(Stored data entries)
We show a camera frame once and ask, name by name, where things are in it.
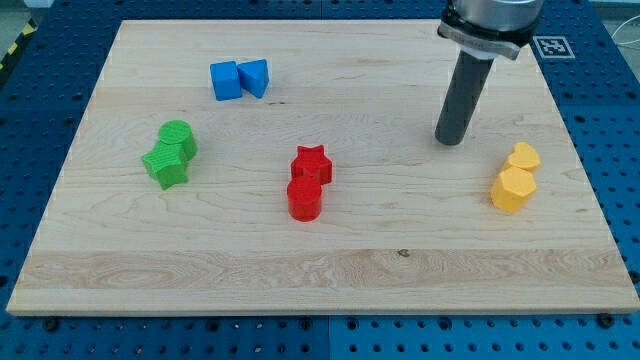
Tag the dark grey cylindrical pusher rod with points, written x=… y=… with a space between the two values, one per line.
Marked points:
x=465 y=88

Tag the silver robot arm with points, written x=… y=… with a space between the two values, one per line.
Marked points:
x=484 y=30

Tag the yellow hexagon block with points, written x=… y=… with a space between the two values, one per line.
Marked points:
x=512 y=189

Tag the white fiducial marker tag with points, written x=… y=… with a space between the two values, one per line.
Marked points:
x=553 y=47

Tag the yellow heart block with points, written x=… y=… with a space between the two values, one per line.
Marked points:
x=523 y=156

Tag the red star block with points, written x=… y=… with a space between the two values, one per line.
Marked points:
x=312 y=162

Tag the red cylinder block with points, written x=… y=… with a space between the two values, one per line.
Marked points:
x=304 y=195

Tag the blue triangle block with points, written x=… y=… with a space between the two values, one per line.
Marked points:
x=254 y=77

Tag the blue cube block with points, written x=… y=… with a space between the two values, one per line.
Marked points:
x=225 y=80

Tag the wooden board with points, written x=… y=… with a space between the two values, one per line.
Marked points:
x=407 y=225

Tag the green cylinder block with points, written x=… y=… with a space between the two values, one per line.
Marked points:
x=179 y=132

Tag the green star block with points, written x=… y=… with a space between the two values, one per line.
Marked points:
x=167 y=164

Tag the yellow black hazard tape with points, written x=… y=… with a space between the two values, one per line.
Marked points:
x=15 y=50

▶ **About this exercise**: For this exercise, return the data above exactly and leave every picture out.

▶ **Answer space**:
We show a camera frame once and ask, name by name, where things are in it.
Tag the dark grey cylindrical pusher rod with points, written x=… y=… with a space between the two values, one per line.
Marked points:
x=465 y=88

Tag the silver robot arm with points, written x=… y=… with a space between the two values, one per line.
Marked points:
x=484 y=30

Tag the yellow hexagon block with points, written x=… y=… with a space between the two values, one per line.
Marked points:
x=512 y=189

Tag the white fiducial marker tag with points, written x=… y=… with a space between the two values, one per line.
Marked points:
x=553 y=47

Tag the yellow heart block with points, written x=… y=… with a space between the two values, one per line.
Marked points:
x=523 y=156

Tag the red star block with points, written x=… y=… with a space between the two values, one per line.
Marked points:
x=312 y=162

Tag the red cylinder block with points, written x=… y=… with a space between the two values, one per line.
Marked points:
x=304 y=195

Tag the blue triangle block with points, written x=… y=… with a space between the two values, one per line.
Marked points:
x=254 y=77

Tag the blue cube block with points, written x=… y=… with a space between the two values, one per line.
Marked points:
x=225 y=80

Tag the wooden board with points, written x=… y=… with a space between the two values, one per line.
Marked points:
x=407 y=225

Tag the green cylinder block with points, written x=… y=… with a space between the two values, one per line.
Marked points:
x=179 y=132

Tag the green star block with points, written x=… y=… with a space between the two values, one per line.
Marked points:
x=167 y=164

Tag the yellow black hazard tape with points, written x=… y=… with a space between the two values, one per line.
Marked points:
x=15 y=50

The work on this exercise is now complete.